6. Agreeing to Ambiguous Provisions May Expose Your Company to Risk. Ambiguity carries risk and can be source of disputes, so (except in narrow circumstances as provided below) I try to avoid it. Years ago, one of my mentors told me that in drafting contracts, the goal should be to create a document that someone who didn't work on the deal can pick up and understand. It was a good rule then and it still is. Having provisions that are not easily understood is in some cases just asking for a dispute down the road, a dispute that may cost your company time, money, or both. Now, there's one caveat: it's my opinion that there are certain, limited, specific circumstances, where ambiguity *may* have a place in an agreement, but these circumstances are very, very limited. For example, every once-in-a-while there may be a circumstance where a heavily-negotiated document is almost ready for execution, but where there's a line that the parties are still haggling over. Occasionally, particularly where, overall, the deal is very important to both parties, the parties may, as a compromise to push the deal over the finish line, agree to some loose language which leaves some wiggle room for interpretation. However, if you're going to use ambiguity, you should know what you're doing and you should be aware of something another mentor once told me: "If you're going to be okay with ambiguity, then you need to be okay with risk."
7. Making Unnecessary Changes to Agreements. Occasionally you'll run into a negotiator who insists on always using their company's standard language. For example, you'll send them an agreement with an indemnification provision and when they return an edited version of the contract, the idemnification provision is crossed out and replaced with one that uses different language but achieves an identical effect. Sometimes this comes from inexperience and lack of confidence in evaluating contract language, other times it may be part of a company's standard procedures. But, making changes such as the one described above can increase the time necessary to close a deal. A related issue is when Company A sends Company B a harmless edit, but Company B rejects the edit because it doesn't understand enough about contract language to know the edit is acceptable.
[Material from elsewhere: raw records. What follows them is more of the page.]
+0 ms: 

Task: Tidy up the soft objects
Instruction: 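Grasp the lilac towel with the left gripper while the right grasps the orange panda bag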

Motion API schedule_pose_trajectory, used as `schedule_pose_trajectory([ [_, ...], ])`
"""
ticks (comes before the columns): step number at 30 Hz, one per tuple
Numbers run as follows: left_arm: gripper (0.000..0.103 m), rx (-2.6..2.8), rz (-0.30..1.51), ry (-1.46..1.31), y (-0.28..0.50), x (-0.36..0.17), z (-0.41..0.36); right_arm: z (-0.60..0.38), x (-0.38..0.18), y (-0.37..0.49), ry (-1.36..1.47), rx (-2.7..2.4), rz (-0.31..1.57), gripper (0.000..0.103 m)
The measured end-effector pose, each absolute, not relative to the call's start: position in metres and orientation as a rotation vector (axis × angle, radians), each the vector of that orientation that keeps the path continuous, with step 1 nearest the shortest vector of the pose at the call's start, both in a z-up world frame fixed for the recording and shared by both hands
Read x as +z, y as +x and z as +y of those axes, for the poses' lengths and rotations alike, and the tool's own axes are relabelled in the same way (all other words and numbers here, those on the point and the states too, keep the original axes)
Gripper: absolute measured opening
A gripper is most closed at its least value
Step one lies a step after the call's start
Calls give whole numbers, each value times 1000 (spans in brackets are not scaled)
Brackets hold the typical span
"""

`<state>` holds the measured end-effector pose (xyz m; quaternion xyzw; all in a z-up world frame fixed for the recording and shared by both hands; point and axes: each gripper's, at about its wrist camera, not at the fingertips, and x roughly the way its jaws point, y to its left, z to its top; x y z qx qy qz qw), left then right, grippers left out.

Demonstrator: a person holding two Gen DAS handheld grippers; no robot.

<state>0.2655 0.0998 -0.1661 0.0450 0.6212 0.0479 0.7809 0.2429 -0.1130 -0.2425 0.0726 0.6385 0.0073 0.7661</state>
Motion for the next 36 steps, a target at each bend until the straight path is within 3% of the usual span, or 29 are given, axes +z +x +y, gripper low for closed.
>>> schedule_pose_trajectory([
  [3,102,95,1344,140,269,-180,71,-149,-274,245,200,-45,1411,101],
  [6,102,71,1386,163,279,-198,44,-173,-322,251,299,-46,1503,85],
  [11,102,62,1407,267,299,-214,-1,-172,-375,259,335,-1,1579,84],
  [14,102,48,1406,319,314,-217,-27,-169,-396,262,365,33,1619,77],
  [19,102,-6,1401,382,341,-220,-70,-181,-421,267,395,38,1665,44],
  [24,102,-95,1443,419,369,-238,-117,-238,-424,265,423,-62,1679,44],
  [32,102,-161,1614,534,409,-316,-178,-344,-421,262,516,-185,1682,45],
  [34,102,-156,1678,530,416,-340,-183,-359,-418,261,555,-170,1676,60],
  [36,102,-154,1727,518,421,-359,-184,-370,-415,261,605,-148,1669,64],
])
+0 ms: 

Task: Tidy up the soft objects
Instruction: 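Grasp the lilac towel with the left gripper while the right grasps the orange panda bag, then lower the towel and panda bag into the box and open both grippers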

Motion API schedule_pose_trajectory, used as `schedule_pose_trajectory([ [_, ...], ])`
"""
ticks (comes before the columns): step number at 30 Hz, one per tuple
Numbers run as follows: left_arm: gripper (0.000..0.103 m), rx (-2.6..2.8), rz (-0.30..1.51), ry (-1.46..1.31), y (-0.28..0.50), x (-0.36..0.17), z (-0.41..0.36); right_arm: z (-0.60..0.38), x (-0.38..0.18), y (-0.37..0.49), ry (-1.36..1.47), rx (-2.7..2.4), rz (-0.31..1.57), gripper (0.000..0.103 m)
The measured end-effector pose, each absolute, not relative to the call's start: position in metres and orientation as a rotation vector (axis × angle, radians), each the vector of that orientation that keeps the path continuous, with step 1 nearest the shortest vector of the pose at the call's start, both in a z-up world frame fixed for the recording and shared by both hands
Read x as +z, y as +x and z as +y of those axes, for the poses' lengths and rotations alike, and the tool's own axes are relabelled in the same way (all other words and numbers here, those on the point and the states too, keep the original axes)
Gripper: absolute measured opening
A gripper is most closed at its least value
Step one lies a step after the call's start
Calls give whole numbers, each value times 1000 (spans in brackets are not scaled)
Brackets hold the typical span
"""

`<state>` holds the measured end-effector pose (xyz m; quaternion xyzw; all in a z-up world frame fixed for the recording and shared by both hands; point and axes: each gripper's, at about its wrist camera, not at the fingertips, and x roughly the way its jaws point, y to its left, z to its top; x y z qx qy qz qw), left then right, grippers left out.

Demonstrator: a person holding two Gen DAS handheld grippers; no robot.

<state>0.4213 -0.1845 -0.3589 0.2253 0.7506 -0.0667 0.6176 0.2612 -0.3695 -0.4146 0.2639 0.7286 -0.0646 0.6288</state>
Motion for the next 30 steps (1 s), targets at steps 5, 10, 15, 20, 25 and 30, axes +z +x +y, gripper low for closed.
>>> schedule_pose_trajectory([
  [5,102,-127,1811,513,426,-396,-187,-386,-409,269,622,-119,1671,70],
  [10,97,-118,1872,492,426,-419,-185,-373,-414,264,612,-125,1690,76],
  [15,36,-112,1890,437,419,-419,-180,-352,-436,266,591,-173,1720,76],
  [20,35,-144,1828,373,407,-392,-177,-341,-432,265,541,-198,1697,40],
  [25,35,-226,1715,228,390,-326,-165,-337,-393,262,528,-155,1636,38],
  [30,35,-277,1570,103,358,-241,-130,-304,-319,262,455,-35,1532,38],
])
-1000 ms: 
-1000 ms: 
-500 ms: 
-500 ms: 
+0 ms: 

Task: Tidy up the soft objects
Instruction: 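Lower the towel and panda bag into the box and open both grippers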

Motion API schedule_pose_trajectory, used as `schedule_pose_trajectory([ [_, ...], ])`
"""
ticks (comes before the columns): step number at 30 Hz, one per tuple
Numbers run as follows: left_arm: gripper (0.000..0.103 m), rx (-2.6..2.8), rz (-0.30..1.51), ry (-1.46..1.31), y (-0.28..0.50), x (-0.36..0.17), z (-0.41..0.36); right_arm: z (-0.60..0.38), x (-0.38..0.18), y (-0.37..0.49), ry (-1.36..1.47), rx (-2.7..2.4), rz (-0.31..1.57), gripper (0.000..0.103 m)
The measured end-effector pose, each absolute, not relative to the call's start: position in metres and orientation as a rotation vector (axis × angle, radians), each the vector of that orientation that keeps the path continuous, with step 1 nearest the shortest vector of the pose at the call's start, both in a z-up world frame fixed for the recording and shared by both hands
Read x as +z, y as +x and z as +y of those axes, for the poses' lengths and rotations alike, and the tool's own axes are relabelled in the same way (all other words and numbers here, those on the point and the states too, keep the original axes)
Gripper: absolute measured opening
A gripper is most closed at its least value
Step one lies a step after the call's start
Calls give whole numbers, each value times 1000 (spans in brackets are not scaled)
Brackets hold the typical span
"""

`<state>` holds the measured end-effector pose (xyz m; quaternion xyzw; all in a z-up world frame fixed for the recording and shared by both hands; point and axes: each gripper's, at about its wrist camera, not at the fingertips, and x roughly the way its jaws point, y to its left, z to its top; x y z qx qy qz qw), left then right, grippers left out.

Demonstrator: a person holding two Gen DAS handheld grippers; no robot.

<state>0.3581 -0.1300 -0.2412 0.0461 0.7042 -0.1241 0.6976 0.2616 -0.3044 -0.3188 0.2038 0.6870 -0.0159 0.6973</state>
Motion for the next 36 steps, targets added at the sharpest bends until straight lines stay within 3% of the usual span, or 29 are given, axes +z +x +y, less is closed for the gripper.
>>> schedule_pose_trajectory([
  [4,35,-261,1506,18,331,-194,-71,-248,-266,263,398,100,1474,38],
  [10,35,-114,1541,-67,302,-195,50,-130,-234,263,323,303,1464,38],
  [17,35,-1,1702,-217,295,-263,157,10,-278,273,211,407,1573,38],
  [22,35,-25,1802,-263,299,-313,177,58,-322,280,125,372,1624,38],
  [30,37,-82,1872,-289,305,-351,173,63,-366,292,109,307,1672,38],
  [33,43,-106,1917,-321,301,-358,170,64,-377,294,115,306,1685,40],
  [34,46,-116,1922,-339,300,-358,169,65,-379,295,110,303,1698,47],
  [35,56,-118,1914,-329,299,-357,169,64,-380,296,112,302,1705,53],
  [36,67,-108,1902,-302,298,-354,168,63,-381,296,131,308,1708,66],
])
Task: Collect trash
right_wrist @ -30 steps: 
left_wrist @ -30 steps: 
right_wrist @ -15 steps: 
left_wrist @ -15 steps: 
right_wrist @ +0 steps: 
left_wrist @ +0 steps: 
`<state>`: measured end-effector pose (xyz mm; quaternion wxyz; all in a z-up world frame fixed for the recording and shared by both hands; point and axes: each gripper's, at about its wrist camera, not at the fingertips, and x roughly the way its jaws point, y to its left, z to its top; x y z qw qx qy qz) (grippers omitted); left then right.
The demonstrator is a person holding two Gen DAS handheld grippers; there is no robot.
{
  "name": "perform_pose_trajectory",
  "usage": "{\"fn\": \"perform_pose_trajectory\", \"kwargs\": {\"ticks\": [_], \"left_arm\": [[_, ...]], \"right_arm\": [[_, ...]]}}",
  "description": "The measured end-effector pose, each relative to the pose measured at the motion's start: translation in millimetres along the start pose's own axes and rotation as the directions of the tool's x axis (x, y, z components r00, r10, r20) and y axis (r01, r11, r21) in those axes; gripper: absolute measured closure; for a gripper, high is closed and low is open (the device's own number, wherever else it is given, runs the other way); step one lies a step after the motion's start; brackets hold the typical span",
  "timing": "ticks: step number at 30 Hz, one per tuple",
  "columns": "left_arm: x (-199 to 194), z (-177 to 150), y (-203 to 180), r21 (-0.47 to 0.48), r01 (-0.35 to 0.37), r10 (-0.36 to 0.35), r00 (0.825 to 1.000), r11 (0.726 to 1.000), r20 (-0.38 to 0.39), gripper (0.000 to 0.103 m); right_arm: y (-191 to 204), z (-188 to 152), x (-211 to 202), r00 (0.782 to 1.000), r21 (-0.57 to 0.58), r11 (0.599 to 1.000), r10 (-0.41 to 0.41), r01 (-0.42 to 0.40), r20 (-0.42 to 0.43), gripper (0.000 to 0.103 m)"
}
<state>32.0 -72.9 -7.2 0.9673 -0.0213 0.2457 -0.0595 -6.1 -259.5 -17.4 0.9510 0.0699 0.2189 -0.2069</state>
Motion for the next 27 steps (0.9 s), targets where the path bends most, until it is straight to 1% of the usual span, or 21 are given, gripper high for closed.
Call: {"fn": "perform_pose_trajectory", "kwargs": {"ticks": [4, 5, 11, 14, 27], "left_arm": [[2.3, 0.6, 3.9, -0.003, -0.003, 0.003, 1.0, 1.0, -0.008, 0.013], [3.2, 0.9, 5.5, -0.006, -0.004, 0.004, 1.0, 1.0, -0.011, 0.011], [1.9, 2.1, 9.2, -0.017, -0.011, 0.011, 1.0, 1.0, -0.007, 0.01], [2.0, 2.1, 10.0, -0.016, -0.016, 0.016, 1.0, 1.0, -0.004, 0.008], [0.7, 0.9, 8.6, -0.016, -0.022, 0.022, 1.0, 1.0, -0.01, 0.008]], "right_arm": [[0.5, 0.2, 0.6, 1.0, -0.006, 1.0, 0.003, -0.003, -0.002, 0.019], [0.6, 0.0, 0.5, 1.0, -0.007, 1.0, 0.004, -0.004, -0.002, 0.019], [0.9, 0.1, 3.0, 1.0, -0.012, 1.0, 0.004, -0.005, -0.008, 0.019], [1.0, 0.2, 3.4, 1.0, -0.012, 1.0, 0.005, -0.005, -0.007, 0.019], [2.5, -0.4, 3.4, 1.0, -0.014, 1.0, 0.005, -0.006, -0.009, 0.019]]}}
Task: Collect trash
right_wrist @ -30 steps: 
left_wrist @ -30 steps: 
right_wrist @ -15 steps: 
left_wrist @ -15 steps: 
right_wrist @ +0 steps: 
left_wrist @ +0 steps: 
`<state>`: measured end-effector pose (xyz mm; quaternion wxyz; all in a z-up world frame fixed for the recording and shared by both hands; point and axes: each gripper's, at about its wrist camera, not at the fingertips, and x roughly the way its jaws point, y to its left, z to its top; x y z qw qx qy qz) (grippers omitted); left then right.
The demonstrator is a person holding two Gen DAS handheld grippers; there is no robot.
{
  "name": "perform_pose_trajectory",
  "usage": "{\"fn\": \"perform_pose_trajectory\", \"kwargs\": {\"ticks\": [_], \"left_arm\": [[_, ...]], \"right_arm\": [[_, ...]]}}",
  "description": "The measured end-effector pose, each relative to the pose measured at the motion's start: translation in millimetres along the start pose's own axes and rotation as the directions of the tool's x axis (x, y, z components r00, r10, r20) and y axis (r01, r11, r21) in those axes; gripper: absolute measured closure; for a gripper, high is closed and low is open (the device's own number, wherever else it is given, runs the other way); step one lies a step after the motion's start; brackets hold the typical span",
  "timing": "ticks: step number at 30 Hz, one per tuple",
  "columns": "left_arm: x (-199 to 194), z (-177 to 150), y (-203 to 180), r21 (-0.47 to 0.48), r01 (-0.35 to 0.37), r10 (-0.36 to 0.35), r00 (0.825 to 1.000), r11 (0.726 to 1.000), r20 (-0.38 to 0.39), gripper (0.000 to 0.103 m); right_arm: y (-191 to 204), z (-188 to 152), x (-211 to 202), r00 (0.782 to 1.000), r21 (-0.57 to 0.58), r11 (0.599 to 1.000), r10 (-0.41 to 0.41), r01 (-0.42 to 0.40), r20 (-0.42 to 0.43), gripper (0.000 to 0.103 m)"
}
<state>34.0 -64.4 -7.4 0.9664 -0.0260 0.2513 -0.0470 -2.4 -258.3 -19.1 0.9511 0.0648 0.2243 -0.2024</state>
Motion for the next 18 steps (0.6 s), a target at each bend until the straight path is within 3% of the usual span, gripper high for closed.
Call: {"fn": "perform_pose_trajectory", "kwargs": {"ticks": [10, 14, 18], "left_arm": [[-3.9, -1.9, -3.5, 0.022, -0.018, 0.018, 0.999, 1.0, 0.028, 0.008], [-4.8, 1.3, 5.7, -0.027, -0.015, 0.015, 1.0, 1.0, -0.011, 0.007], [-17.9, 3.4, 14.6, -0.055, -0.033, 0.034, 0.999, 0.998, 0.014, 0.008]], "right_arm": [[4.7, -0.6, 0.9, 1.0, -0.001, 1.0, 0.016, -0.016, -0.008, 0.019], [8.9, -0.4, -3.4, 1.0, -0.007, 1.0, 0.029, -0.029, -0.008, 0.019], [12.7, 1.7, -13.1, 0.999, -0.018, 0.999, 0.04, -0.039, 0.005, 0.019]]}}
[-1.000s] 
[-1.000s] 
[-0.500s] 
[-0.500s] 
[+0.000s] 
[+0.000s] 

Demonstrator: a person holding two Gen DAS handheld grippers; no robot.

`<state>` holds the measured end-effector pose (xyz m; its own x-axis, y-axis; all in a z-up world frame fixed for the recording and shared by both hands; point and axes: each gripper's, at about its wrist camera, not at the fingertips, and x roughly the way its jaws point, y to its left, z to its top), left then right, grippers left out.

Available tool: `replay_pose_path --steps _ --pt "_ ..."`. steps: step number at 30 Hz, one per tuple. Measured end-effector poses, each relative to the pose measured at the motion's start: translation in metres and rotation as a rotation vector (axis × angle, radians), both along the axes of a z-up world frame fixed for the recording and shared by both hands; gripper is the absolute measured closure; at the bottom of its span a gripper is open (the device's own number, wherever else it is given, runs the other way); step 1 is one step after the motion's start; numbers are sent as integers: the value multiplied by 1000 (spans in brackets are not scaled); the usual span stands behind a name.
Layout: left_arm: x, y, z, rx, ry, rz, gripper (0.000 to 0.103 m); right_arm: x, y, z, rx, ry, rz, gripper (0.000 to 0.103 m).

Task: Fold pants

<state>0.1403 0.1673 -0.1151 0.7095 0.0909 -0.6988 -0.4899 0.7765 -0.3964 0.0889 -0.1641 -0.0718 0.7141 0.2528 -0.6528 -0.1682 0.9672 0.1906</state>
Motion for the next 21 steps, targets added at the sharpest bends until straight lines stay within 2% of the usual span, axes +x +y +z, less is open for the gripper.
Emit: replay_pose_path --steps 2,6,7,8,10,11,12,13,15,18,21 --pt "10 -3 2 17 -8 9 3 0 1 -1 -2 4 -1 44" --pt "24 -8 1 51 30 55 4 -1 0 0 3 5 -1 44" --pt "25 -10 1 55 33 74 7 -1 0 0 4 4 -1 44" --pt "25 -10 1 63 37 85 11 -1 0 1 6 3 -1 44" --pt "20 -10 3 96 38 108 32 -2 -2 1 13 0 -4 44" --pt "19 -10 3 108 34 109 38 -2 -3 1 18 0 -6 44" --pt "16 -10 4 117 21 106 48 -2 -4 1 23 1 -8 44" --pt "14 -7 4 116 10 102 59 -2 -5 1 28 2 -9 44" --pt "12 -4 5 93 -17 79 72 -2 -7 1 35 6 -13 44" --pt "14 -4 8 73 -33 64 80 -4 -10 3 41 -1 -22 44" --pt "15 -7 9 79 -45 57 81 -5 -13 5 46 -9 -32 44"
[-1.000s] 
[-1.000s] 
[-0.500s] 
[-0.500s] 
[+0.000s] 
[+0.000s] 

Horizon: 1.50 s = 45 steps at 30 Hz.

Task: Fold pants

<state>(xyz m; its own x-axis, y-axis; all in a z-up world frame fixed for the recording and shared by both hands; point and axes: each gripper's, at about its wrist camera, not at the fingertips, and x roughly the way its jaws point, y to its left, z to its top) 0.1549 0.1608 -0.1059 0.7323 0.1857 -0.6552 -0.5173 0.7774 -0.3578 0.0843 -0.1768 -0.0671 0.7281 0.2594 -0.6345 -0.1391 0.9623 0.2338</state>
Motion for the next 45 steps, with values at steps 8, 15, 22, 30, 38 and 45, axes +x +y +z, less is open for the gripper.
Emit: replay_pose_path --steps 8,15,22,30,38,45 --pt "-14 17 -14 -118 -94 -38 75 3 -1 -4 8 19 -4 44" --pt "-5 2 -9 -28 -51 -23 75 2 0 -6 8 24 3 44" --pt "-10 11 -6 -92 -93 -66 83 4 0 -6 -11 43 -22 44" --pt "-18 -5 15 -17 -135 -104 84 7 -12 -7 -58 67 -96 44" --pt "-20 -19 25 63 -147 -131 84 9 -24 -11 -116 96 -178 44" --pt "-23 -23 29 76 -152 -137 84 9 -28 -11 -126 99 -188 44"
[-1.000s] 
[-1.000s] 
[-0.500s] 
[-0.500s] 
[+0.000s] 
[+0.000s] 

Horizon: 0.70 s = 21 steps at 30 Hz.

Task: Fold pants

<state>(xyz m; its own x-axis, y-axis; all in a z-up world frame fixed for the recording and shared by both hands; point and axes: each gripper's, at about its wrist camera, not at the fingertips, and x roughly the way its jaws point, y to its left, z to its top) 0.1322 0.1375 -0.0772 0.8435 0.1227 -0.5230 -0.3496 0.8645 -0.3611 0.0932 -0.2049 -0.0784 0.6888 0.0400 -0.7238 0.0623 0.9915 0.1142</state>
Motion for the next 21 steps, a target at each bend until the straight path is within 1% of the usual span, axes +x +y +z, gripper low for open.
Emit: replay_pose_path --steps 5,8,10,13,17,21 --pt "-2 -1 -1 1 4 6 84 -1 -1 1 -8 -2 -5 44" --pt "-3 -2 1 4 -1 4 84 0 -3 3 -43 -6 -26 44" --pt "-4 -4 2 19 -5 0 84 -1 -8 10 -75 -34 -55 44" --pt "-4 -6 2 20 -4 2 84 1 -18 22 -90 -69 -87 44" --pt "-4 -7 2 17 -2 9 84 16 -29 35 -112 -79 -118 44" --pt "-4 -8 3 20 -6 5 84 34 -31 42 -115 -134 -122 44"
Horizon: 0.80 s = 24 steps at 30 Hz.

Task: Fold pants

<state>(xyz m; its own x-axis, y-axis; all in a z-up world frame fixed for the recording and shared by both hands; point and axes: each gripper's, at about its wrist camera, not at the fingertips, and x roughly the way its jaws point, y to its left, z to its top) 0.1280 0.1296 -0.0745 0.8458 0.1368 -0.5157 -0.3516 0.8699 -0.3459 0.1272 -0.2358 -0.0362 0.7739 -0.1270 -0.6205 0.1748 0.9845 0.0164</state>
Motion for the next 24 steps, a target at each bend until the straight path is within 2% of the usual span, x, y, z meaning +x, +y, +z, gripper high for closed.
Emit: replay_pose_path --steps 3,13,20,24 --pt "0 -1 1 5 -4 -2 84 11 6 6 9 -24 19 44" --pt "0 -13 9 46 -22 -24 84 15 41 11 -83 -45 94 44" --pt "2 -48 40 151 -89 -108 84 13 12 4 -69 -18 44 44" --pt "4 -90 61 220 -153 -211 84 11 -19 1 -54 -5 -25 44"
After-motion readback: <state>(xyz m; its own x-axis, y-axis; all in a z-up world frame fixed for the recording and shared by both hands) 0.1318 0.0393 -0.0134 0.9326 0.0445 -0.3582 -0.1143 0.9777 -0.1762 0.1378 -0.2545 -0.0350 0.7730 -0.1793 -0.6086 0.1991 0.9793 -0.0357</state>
Making unnecessary changes won’t necessarily tank a deal, but even in the best cases it increases the time required to review an agreement, it gives the document a more heavily-edited appearance, and it may confuse the other side, so it's always best to have your contracts negotiated by experienced people who understand contract language.
Contracts are the lifeblood of business. Well-crafted contracts, together with optimal contracts-related practices, can help a business grow and thrive, while poor contracts and related practices can result in significant costs for companies. For this reason, and others, it's important that companies utilize well-drafted forms together with deliberate, well-thought-out processes in the drafting, negotiation, review, and administration of contracts.